Les partis islamistes sont également la cible de répressions au nom de la lutte anti-terroriste du gouvernement : plusieurs dirigeants du parti Jamaat-e-Islami ont été condamnés à mort dans le cadre des procès sur la guerre d’indépendance et le parti a été interdit en 2013. Selon plusieurs ONG, ces pratiques ont pour but d’affaiblir une opposition politique montante qui menace le parti au pouvoir. En retour, ces partis d’opposition s’attaquent à des structures gouvernementales, comme les bureaux de vote pendant les élections, mais aussi aux minorités religieuses perçues comme un appui du parti laïc qu’est la Ligue Awami.

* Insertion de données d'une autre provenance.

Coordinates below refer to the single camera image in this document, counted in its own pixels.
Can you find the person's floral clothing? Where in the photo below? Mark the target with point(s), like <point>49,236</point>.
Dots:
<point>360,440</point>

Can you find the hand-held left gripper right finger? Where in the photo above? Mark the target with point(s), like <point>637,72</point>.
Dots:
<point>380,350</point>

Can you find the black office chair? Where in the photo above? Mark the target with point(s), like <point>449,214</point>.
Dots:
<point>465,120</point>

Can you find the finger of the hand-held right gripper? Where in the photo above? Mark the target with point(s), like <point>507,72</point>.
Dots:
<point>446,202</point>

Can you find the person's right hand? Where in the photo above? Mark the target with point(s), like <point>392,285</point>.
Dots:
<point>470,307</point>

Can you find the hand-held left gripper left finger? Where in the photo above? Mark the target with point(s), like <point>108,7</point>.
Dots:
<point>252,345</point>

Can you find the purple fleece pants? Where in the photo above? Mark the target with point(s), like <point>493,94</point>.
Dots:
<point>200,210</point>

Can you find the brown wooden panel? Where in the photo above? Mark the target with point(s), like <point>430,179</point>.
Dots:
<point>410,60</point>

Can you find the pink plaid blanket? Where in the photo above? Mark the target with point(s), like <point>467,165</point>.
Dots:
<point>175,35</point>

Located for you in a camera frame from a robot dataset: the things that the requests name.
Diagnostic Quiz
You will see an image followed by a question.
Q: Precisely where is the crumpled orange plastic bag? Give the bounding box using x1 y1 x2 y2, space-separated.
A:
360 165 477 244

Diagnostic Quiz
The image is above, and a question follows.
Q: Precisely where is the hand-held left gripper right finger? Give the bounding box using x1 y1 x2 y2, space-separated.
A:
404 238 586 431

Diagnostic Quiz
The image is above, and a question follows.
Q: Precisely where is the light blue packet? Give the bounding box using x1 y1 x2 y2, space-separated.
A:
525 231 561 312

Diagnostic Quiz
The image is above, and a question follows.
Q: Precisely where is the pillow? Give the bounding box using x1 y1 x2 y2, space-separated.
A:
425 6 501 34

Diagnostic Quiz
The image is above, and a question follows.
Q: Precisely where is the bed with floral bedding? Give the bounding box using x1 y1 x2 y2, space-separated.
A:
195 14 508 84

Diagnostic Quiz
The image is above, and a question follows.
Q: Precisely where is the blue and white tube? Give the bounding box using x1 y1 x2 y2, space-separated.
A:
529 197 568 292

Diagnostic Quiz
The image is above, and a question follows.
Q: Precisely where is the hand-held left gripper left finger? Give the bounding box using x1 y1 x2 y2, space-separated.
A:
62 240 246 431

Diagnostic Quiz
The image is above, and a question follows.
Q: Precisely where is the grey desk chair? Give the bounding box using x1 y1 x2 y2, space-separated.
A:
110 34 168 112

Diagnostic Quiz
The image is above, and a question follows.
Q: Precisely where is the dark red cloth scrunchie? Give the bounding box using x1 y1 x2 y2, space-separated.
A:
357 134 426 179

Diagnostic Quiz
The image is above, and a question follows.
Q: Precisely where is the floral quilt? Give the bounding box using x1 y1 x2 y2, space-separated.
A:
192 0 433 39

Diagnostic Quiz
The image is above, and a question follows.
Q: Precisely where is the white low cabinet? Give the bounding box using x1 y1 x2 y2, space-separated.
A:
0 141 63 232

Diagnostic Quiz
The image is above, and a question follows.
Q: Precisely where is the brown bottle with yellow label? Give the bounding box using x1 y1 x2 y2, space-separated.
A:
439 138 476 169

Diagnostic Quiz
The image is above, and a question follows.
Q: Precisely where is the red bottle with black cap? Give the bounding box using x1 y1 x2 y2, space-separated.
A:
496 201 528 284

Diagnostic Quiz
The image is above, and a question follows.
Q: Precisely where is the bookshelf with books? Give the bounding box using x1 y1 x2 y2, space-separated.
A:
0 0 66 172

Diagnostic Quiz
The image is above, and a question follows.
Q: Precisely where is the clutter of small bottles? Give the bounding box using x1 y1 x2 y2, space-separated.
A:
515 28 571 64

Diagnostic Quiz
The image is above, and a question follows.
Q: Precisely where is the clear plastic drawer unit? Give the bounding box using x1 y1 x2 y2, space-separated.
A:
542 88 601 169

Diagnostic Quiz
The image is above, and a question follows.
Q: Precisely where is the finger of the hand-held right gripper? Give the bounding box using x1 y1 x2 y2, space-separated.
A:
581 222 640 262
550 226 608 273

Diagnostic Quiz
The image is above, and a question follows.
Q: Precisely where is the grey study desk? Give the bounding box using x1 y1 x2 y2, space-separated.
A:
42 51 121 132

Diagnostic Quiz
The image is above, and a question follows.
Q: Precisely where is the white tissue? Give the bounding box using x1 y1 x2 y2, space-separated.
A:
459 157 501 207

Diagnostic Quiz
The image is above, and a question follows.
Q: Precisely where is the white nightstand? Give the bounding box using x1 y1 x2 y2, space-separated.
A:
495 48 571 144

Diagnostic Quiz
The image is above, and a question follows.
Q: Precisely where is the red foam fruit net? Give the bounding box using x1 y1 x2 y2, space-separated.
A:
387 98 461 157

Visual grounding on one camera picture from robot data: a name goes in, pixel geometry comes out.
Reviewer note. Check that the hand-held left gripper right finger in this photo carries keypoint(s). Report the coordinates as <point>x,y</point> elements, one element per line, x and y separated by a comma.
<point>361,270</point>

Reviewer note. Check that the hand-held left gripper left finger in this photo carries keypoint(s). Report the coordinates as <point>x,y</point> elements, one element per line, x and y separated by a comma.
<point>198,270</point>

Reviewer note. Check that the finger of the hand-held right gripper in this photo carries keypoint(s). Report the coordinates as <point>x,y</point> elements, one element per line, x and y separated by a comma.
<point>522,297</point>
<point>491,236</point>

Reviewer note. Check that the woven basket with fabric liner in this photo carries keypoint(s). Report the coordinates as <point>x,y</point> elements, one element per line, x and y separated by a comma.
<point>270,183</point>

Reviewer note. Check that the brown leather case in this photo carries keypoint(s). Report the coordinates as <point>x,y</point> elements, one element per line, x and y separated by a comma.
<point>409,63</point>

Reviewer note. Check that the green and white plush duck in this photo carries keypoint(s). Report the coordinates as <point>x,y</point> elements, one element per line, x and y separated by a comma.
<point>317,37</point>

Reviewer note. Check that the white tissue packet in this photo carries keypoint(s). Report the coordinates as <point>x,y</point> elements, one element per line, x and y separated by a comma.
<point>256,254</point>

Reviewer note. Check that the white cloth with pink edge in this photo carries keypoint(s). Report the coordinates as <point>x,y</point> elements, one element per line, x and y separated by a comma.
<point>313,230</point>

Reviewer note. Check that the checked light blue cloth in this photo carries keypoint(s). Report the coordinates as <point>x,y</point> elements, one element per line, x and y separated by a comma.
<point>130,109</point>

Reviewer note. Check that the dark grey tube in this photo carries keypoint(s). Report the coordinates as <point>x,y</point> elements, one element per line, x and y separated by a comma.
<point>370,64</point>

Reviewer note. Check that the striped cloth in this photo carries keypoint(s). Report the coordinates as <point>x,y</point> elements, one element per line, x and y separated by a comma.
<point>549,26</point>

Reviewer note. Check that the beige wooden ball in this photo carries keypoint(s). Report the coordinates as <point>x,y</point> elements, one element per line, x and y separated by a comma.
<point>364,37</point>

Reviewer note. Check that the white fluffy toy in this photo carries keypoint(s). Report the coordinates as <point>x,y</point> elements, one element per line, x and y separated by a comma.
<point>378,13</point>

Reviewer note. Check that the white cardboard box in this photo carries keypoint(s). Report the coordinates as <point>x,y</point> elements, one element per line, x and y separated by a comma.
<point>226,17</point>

Les militants du parti communiste subissent aussi des violences, de la part d’organisations politiques proches du pouvoir, d’islamistes et de propriétaires fonciers opposés à leurs réformes. Les opposants ont donc des positions particulièrement vulnérables dans un pays où la situation politique n’a jamais été stable. Le Bangladesh a d’ailleurs été retiré de la liste des pays d’origine « sûrs » par le Conseil d’Etat français en 2013 pour ces raisons.
• Des motifs secondaires : Les autre motifs, minoritaires, évoqués par les réfugiés bangladais et bangladaises sont souvent liés à ces tensions politiques et sociales qui animent leur pays, par exemple eu égard à leur orientation sexuelle. La situation des femmes des milieux populaires, bien qu’en progrès, reste difficile, on le constate notamment par le nombre de mariage précoce. En effet, ce pays fait parti de ceux ayant la plus grande proportion d’enfants mariés.

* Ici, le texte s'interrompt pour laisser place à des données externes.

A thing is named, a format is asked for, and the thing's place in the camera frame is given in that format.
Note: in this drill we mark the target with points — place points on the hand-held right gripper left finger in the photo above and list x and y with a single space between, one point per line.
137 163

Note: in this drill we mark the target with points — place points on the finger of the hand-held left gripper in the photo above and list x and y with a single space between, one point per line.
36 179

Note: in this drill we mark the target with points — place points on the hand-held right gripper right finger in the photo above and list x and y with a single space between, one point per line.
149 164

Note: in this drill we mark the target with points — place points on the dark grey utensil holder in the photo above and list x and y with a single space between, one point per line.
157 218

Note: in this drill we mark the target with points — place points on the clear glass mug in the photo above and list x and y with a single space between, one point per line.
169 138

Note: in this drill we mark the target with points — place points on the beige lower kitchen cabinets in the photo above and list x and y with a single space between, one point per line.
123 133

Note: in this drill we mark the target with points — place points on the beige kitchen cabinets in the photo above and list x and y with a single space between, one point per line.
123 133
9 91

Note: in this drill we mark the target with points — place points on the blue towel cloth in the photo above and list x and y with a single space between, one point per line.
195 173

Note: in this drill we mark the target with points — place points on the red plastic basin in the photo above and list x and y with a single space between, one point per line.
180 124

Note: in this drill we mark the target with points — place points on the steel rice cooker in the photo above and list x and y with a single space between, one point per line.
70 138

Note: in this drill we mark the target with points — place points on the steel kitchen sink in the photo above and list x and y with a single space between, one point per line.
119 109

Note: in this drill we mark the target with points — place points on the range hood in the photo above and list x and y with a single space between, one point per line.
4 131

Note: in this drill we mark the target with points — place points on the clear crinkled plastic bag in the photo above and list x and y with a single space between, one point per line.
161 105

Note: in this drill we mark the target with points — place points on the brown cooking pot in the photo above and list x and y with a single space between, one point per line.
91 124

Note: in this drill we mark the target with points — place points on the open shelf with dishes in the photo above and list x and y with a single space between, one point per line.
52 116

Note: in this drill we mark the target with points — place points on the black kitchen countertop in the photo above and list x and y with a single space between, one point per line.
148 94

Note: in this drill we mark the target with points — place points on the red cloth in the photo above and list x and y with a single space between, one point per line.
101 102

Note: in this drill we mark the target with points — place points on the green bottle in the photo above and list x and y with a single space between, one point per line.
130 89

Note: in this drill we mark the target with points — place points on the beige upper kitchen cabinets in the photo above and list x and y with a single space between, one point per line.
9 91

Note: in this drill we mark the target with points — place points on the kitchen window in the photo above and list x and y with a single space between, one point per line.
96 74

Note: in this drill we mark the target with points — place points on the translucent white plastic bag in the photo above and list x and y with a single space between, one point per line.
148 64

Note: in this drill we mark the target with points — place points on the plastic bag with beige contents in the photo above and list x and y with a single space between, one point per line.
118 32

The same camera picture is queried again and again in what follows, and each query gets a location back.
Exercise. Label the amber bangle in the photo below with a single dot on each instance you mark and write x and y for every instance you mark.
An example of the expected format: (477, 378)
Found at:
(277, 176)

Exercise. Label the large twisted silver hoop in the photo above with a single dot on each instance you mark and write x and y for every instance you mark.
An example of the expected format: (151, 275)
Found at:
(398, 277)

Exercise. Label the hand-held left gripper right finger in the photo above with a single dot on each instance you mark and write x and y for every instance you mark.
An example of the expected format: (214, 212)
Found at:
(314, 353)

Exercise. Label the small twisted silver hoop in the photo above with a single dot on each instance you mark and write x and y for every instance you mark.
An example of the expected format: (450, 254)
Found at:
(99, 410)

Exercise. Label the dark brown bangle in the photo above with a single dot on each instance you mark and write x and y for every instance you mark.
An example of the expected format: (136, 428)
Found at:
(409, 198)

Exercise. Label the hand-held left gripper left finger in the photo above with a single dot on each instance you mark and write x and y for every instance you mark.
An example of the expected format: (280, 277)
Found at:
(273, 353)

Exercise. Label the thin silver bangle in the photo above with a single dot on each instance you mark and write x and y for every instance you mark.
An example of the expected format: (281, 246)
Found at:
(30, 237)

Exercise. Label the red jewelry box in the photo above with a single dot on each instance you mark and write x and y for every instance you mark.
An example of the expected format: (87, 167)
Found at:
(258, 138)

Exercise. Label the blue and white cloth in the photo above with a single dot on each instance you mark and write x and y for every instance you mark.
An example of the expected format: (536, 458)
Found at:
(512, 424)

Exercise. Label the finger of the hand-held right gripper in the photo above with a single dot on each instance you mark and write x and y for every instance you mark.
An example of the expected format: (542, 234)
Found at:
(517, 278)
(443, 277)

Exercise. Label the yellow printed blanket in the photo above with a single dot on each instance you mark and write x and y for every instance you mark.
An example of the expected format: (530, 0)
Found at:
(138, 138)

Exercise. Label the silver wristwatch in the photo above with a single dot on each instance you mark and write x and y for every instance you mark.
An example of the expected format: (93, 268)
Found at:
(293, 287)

UN PEUPLE EN MIGRATION VERS L’EUROPE.
• Du Moyen Orient à l’Europe : La diaspora bangladaise est particulièrement importante dans les pays du Golfe et dans les pays limitrophes comme l’Inde. En effet, depuis l’indépendance, des masses de travailleurs et travailleuses (principalement pour l’industrie et le travail domestique) sont recrutés par le Moyen Orient pour répondre aux besoins de main-d’œuvre. Cette perspective de travail pour les Bangladais et Bangladaises est toutefois loin d’être rose : comme l’ont montré de nombreuses ONG et médias, ils sont exploités, parfois réduits en esclavages, privés de liberté pour des salaires dérisoires. De plus, les flux se sont taris ces dernières années et le Golfe ne constitue plus une débouchée aussi importante pour la main-d’œuvre, ce qui explique pourquoi beaucoup se dirigent maintenant vers l’Europe.
• De la Libye à l’Europe : à cause de la guerre qui agite la Lybie depuis les années 2010, les Bangladais qui y travaillaient ont fui le pays, pour tenter de rejoindre l’Europe, loin d’être leur horizon privilégié avant ces évènements. Les conditions actuelles de migration vers l’Europe ont en effet été le résultat de cette instabilité et du développement de réseaux de passeurs. Aujourd’hui, les migrants payent plus de 10 000 $ pour rejoindre la Lybie, par de nouvelles routes passant par les Emirats ou la Turquie, avant de s’embarquer vers les côtes européennes. Tout cela est organisé par les dalal, des passeurs qui promettent aux personnes migrantes visa et travail en échange de telles sommes. Ces périples sont dangereux : en utilisant les services des passeurs, les Bangladais risquent de se faire extorquer de l’argent, leurs papiers d’identité, d’être soumis au travail forcé ou pour les femmes de tomber dans des réseaux de prostitution. Beaucoup périssent également dans la traversée meurtrière de la Méditerranée.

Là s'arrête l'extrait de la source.